■ Instructions for the task: From the records below, please repeat exactly the line that has "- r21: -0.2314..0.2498", the line that has "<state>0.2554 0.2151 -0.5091", and every line between them, and nothing else.

■ Provided information:
--
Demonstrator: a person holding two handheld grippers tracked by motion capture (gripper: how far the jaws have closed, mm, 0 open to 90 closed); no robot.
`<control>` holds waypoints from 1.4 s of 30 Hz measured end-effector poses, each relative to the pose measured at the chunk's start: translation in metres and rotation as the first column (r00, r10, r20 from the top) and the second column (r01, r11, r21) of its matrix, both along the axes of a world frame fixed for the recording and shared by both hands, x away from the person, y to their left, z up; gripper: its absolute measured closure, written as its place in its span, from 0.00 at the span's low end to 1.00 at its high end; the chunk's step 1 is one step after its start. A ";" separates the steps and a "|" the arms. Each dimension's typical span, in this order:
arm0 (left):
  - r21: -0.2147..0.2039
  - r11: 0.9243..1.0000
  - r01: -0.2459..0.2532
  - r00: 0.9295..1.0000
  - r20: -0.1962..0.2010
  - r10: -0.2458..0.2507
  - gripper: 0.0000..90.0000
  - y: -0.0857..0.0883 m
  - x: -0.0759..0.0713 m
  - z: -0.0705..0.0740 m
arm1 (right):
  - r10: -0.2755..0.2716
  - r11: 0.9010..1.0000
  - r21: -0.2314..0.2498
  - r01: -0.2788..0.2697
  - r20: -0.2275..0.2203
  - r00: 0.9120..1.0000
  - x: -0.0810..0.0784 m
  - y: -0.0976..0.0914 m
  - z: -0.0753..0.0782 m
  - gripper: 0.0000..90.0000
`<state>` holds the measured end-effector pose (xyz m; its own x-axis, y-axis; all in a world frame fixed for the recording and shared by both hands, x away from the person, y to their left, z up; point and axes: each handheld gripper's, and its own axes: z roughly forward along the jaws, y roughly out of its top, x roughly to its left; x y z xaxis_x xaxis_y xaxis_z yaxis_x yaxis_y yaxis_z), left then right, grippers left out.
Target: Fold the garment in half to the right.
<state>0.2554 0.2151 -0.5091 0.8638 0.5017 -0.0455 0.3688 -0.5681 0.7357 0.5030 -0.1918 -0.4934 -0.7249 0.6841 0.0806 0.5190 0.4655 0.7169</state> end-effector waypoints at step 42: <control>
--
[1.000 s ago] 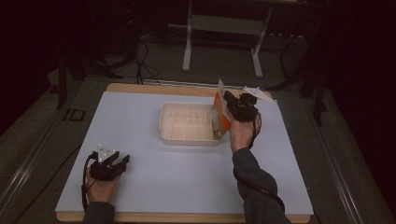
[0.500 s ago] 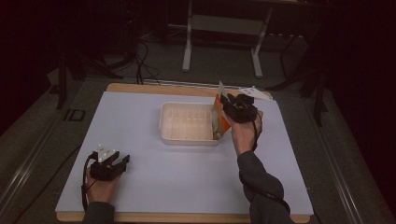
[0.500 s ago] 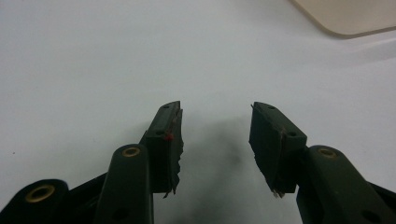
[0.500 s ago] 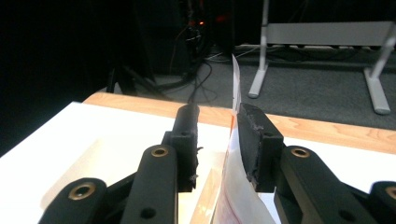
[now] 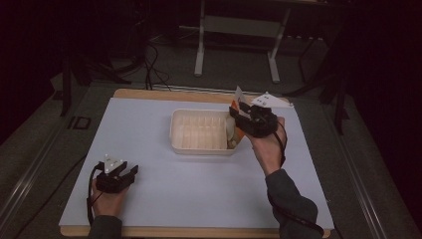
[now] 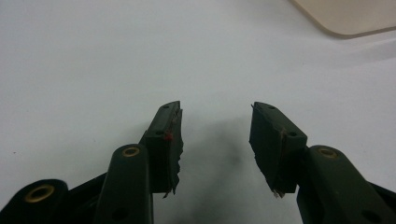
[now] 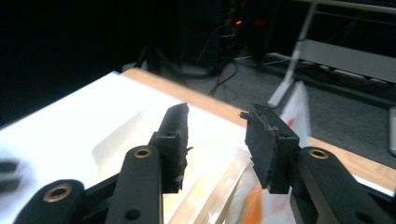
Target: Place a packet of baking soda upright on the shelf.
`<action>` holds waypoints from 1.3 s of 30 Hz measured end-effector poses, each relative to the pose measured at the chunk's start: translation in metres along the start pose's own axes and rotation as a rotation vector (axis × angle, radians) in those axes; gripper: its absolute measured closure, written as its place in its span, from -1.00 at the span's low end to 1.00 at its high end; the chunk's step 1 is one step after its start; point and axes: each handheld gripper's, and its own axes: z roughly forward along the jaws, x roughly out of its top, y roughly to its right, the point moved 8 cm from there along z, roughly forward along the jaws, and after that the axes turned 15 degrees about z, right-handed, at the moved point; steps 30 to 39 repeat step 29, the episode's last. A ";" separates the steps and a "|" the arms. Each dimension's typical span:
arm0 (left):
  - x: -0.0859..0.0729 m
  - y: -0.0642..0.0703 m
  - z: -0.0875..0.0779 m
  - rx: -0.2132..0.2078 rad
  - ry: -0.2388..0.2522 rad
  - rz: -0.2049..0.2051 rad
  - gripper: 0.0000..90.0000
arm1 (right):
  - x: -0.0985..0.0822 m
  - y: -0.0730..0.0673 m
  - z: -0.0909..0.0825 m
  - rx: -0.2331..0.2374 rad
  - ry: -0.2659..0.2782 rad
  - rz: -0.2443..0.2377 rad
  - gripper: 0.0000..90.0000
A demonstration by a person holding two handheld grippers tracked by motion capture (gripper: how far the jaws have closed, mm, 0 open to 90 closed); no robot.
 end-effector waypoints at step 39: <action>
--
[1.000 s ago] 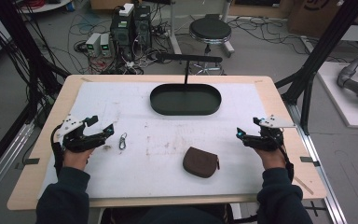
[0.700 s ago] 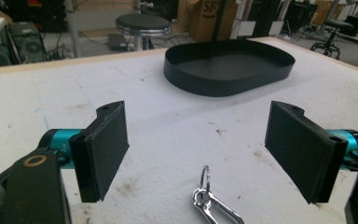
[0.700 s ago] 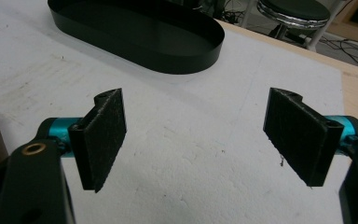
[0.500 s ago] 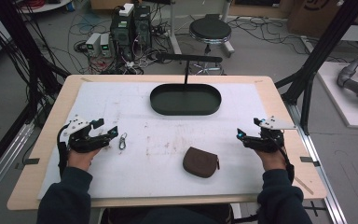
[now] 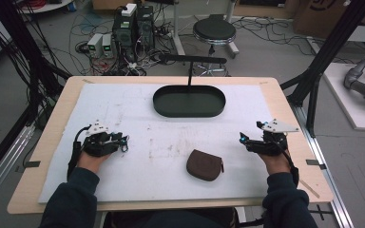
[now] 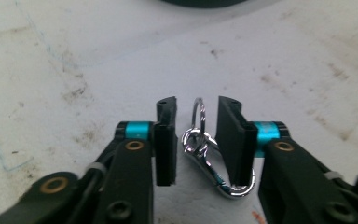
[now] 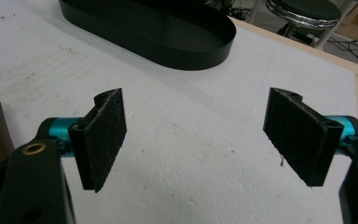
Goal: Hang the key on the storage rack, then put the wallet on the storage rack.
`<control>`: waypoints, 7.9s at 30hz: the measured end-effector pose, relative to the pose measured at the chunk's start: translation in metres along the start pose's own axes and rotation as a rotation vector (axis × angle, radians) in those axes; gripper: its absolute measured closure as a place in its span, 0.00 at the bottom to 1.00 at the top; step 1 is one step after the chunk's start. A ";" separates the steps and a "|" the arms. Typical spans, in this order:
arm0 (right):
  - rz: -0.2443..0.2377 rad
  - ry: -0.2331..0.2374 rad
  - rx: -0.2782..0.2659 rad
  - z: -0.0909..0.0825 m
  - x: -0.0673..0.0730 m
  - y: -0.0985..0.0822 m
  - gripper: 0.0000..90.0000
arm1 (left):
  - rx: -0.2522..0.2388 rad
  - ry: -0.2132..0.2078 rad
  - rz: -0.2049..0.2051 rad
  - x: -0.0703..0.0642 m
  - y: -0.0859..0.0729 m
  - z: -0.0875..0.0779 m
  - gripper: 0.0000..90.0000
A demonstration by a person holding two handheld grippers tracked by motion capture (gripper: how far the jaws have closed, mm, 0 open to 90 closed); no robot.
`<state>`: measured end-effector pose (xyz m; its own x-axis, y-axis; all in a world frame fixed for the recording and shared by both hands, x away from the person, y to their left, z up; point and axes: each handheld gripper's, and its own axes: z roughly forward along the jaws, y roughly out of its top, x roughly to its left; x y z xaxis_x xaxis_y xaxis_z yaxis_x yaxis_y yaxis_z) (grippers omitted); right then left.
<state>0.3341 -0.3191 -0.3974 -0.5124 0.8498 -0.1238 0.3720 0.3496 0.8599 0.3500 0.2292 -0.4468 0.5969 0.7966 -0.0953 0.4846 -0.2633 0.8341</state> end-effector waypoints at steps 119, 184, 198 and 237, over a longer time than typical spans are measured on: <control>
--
■ Solution below:
  - r21: -0.2314..0.2498
  - r01: -0.2788..0.2697
  - r20: -0.2275..0.2203
  - r00: 0.9120..1.0000
  - x: -0.0810..0.0784 m
  - y: -0.0976..0.0914 m
  - z: -0.0753..0.0782 m
  - gripper: 0.0000..90.0000
`<state>` holds the measured end-effector pose (xyz m; its own x-axis, y-axis; all in a world frame fixed for the recording and shared by both hands, x away from the person, y to their left, z up; point and axes: each handheld gripper's, and its own axes: z roughly forward along the jaws, y roughly out of its top, x roughly to its left; x y z xaxis_x xaxis_y xaxis_z yaxis_x yaxis_y yaxis_z), left then right, grippers left out.
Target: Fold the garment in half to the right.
<state>0.2554 0.2151 -0.5091 0.8638 0.5017 -0.0455 0.3688 -0.5681 0.7357 0.5030 -0.1918 -0.4934 -0.7249 0.6841 0.0806 0.5190 0.4655 0.7169</state> end-effector waypoints at step 42: <control>

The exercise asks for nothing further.